- Oscar Stiffelman
December 3, 2004, 1:30 am
I want to break the points into windows and compute averages for each
window.
And (this is important), I am looking for a compact perlish way to do
it, ideally using the more "functional programming" parts of the
language, as opposed to the direct, nested for loops.
I am new to Perl, so I would appreciate feedback on the approach I
have taken below.
#!/usr/bin/perl
$w = shift; # this is the block size
die "must specify window size" if !$w;
print "@$_\n" for map {
($s0,$s1)=(0,0);
for(@$_) {
$s0 += @$_[0];
$s1 += @$_[1]
};
[$s0/$w, $s1/$w]
} map {
[@x[$_*$w .. ($_+1)*$w-1]]
} (0..$#x/$w);
# In pseudocode, this is what it does:
for(i = 0; i < n; i+= width) {
(x,y) = (0,0);
for(int j = 0; j < width; j++) {
x += vec[i+j][0];
y += vec[i+j][1];
}
push results, [x/width, y/width];
}
Can anyone suggest an even more compact or idiomatically-correct way
to do this?
P.S.,
I am evaluating using Perl to do some of the data manipulation and
analysis that I currently perform in Mathematica.
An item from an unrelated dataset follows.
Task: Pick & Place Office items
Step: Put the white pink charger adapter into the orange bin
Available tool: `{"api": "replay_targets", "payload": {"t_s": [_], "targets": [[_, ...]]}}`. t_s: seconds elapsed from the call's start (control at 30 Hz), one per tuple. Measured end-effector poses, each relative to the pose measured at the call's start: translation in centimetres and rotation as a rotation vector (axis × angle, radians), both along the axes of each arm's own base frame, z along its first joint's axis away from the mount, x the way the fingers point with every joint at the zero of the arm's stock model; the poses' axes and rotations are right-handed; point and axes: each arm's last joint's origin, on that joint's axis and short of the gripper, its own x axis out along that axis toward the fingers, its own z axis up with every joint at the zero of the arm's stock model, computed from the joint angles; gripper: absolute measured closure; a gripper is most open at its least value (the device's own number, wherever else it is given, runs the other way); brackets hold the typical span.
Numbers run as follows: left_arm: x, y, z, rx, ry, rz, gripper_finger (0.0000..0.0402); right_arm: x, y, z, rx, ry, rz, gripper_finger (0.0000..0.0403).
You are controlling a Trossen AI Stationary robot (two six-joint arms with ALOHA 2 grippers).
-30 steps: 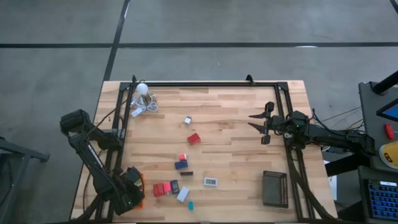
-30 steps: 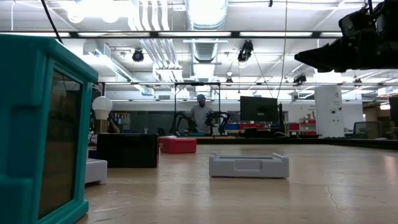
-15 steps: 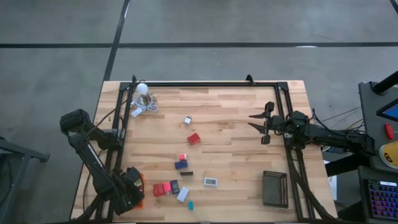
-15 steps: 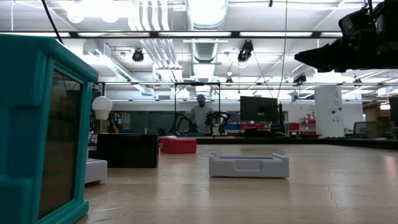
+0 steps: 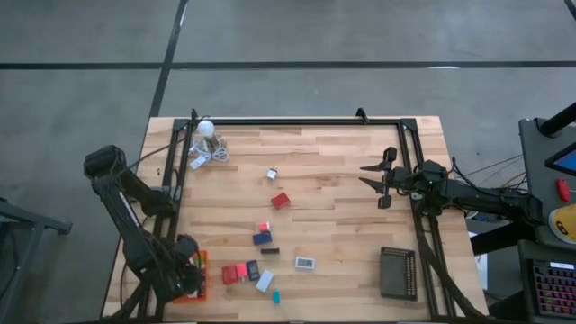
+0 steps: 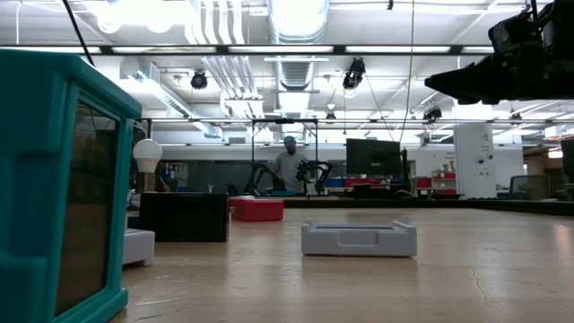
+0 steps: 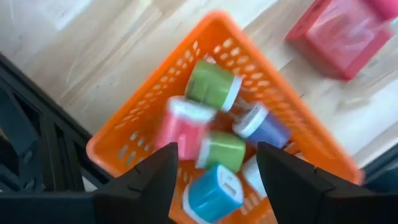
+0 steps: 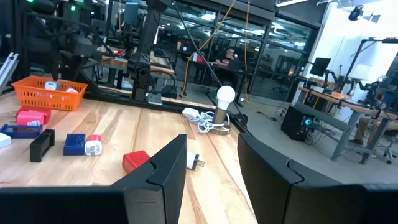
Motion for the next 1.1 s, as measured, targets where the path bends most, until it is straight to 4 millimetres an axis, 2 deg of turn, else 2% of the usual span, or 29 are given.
{"api": "replay_targets", "payload": {"t_s": [0.2,0.47,1.1], "targets": [[0.4,1.4,1.5,0.020,-0.134,0.045,0.0179,0.0,0.0,0.0,0.000,0.000,0.000,0.0264],[1.8,3.0,2.4,0.153,-0.325,-0.053,0.0179,0.0,0.0,0.0,0.000,0.000,0.000,0.0264],[8.0,6.1,2.6,0.365,-0.441,-0.349,0.0179,0.0,0.0,0.0,0.000,0.000,0.000,0.0264]]}}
In Mathematica,
lisp-ish mapping of anonymous functions is really common (and
convenient), so I am trying to decide if similar transformations can
be expressed compactly in perl.
Re: (beginner question) downsample data points using chained maps
> I want to break the points into windows and compute averages for each
> window.
>
> And (this is important), I am looking for a compact perlish way to do
Why is this *important*? A prototype that does what you want, even
in a less than elegant way, would be worth more at this point.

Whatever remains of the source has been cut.